Quantitative research methods of essay writer are used to collect data with numbers rather than words. Quantitative data is collected by human inference and observational study in a controlled environment; the participants are exposed to identical conditions, so that their responses can be compared from one subject to another. The aim of the quantitative research method (QRM) is to use statistical tests and mathematical models in order to give general knowledge on a wide range of social policy issues such as economy, education and health improvement.

This article focuses more on what the QRM definition is. Quantitative research also known as empirical statistics involves collection or measurement of numerical data for analysis which will then lead to conclusions based on the findings.


In most cases, these researches involve using surveys, interviews, field trips, questionnaires and other statistical methods. All these forms of data collection rely on a specific sample population rather than the entire population comprising the social system under study. Quantitative research is based on scientific methodology based on positivism which means that it should not be influenced by any external factors such as emotion or biased views or opinions.

The following are some major stages in quantitative research method:

  1. Subject Selection – Highly trained researchers will select random subjects from the target population in order to ensure that all socio-economic groups are represented and there is equal representation among males and females in a sample size where one third represent male gender while two thirds represent female gender. The chosen subjects should be aged between 18–68 years with a 3 years gap in age variation.

  2. Field Work – The selected subjects will be asked to participate and fill the survey questionnaires with factual information. The required number of questionnaires should fall within any random range as determined by essay writer free research team, assuming that a sample size of 50 is adequate to determine an average cost of living across a country or a region.

  3. Data entry and analysis – All statistical data collected from the surveys should be entered into a computer database and analyzed using statistical software packages which allow for manipulation of data so that information can be presented in tables and charts graphs which can then lead to conclusions reached on issues raised during the research process. This methodology has been successfully used worldwide in all field researches conducted before making decisions with regard to social issues such as education, health and well being of the public.

Another similar definition can be used in this article which states that "Quantitative research refers to the systematic gathering and analysis of numerical data through application of scientific methods like surveys, questionnaires, experiments or observation." Quantitative research is usually conducted with population samples generated from a larger pool of subjects for purposes of generalization.
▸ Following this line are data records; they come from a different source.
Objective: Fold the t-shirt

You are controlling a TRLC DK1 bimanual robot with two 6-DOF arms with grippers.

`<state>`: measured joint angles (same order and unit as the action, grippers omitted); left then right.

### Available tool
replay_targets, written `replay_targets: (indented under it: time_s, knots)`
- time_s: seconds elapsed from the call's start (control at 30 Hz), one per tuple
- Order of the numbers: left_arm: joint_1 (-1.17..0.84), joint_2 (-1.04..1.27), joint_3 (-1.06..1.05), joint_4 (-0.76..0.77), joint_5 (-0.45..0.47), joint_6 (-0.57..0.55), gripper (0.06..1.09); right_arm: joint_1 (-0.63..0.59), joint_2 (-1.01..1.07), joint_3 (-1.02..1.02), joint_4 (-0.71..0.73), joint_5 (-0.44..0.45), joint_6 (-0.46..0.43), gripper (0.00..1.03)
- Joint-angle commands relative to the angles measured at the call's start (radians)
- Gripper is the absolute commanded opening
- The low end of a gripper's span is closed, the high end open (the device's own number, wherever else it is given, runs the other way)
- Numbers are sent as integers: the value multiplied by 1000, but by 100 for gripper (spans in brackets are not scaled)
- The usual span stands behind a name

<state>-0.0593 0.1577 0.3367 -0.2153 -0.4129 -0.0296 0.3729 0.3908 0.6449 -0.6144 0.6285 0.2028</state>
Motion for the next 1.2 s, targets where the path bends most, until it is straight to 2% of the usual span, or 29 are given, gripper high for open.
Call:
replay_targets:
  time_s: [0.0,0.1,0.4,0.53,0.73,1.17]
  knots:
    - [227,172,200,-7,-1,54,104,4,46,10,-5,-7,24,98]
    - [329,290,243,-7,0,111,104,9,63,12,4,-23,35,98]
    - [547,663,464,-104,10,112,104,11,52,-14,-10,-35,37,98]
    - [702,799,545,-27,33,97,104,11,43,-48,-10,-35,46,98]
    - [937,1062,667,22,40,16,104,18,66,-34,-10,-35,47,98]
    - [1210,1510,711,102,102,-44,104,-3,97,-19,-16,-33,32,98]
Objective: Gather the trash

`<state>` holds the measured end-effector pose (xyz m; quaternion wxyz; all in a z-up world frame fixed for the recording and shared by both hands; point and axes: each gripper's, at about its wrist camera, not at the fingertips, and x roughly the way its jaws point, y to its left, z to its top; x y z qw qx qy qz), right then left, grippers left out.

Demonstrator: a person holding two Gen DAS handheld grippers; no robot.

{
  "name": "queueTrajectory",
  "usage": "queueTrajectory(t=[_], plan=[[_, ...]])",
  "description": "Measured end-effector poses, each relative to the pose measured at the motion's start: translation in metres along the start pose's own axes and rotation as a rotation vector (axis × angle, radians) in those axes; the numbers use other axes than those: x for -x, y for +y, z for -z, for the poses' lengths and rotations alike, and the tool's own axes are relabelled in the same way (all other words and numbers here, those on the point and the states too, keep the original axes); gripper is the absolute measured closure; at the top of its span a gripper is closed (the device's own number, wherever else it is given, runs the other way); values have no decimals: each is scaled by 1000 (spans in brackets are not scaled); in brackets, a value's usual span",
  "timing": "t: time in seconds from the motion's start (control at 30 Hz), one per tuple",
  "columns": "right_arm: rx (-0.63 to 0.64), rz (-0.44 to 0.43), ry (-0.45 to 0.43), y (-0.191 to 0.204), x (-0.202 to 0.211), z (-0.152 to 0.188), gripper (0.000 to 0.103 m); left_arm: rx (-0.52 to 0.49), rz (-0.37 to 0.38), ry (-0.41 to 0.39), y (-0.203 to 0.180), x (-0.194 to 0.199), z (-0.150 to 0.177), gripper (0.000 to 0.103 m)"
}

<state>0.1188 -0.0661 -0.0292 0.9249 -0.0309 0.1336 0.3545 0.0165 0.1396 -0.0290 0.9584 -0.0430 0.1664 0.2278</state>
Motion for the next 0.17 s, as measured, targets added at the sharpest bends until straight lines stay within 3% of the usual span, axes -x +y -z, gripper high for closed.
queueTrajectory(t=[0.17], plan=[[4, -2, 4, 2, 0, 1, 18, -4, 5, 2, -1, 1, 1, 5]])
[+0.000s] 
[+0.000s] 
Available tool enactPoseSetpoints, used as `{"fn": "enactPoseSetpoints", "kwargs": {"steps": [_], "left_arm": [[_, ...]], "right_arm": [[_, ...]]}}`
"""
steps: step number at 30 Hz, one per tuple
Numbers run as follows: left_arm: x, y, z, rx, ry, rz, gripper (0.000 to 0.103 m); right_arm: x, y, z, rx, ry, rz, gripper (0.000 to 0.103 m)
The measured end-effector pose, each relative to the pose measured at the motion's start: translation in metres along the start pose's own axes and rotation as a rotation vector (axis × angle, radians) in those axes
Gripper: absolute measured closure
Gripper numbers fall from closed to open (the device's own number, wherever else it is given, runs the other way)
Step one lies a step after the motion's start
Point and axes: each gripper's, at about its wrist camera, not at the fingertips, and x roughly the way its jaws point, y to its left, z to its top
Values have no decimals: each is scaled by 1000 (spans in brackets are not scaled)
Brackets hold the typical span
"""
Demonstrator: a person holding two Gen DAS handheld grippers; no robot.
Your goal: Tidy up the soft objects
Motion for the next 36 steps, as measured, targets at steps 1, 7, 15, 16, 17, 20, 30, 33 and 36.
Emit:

The size of the sample must be sufficient enough to allow an adequate degree of precision in testing the hypothesis raised by the study design. More often than not, quantitative research relies heavily on statistical inference instead of more traditional approaches like case studies or field work whose results can then be replicated across other contexts.

To understand exactly what a quantitative research method is, you need to examine its definition. According to the literature, the quantitative research method is one of the two major ways that a researcher can study and analyze an issue or phenomenon in terms of both its content and its relationship with other related variables.

The most common approach to conducting qualitative research is known as grounded theory methodology by free essay writer team, which was developed by sociologist Max Glaser in the 1960s. Grounded theory relies on coding data through close and repeated readings; reorganizing the data; defining concepts, labels, relationships and dimensions within the data; identifying categories (or themes); testing out emerging codes or categories against new observations; comparing meanings across people; constant comparison during analysis of field notes, documents, pictures etc.; translating into written language for others to understand; and, finally, constant comparison.